━━ Task input
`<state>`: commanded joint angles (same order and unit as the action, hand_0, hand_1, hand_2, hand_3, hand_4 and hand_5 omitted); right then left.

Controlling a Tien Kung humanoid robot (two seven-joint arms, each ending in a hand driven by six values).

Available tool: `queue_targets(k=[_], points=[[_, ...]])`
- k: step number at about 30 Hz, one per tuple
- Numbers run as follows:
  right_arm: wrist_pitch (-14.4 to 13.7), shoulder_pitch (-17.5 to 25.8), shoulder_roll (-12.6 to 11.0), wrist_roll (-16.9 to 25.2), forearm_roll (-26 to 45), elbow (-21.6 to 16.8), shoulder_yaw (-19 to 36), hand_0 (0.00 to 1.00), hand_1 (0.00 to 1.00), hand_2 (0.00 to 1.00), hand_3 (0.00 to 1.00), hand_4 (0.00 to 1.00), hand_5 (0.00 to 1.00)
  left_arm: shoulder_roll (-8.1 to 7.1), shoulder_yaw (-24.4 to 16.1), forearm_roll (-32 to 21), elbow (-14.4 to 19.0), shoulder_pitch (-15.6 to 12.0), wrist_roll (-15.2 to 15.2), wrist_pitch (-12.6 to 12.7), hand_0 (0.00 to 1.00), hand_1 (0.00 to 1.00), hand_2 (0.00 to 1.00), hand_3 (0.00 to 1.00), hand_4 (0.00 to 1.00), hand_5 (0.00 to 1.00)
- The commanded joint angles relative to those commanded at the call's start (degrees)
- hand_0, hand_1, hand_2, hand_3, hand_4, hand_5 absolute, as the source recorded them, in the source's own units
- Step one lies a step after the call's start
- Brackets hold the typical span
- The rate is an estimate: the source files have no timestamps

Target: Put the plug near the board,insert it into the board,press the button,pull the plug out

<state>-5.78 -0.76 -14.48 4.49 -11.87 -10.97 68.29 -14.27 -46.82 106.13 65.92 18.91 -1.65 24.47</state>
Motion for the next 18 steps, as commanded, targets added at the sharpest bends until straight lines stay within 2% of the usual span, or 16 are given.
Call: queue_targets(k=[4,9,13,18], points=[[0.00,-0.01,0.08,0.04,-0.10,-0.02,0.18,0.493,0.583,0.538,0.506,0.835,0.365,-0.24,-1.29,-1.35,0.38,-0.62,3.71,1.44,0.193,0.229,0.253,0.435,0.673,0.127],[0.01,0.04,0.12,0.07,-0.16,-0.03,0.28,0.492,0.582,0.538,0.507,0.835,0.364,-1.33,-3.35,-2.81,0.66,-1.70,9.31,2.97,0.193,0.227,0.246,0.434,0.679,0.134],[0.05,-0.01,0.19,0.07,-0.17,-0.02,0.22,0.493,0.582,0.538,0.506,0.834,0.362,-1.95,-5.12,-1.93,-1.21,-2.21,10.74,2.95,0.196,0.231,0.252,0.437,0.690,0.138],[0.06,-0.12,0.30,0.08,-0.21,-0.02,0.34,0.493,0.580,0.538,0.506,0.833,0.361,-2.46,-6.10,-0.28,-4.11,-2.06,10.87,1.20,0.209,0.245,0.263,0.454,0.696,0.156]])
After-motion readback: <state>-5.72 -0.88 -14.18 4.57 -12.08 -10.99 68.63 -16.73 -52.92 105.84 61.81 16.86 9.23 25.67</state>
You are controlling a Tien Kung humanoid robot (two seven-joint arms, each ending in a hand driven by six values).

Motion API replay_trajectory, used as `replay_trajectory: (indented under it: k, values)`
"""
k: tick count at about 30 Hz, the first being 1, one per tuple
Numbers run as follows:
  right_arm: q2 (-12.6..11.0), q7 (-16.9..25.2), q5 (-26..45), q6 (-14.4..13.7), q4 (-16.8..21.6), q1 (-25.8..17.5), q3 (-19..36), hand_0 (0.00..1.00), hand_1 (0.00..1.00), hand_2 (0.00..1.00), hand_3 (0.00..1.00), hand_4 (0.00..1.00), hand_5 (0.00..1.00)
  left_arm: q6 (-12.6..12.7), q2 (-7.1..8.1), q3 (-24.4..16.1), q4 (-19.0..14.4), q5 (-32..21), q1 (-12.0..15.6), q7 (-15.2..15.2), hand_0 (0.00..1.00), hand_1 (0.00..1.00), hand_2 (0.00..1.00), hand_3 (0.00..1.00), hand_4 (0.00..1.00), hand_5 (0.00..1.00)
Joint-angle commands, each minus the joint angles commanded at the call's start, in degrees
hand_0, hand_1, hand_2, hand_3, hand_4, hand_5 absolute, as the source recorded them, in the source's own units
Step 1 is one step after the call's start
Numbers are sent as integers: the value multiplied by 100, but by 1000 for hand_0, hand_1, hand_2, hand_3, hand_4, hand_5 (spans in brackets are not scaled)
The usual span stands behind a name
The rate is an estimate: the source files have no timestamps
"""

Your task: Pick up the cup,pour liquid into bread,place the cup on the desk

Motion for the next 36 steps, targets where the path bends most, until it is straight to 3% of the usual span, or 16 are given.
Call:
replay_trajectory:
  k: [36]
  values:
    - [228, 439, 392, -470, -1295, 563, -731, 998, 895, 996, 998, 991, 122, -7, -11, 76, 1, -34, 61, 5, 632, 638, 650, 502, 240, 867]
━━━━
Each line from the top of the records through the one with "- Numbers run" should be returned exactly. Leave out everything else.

The answer |
`<state>`: commanded joint angles (same order and unit as the action, hand_0, hand_1, hand_2, hand_3, hand_4 and hand_5 omitted); right then left.

Controlling a Tien Kung humanoid robot (two seven-joint arms, each ending in a hand driven by six values).

Available tool: `queue_targets(k=[_], points=[[_, ...]])`
- k: step number at about 30 Hz, one per tuple
- Numbers run as follows:

This output is complete, and the exercise is done.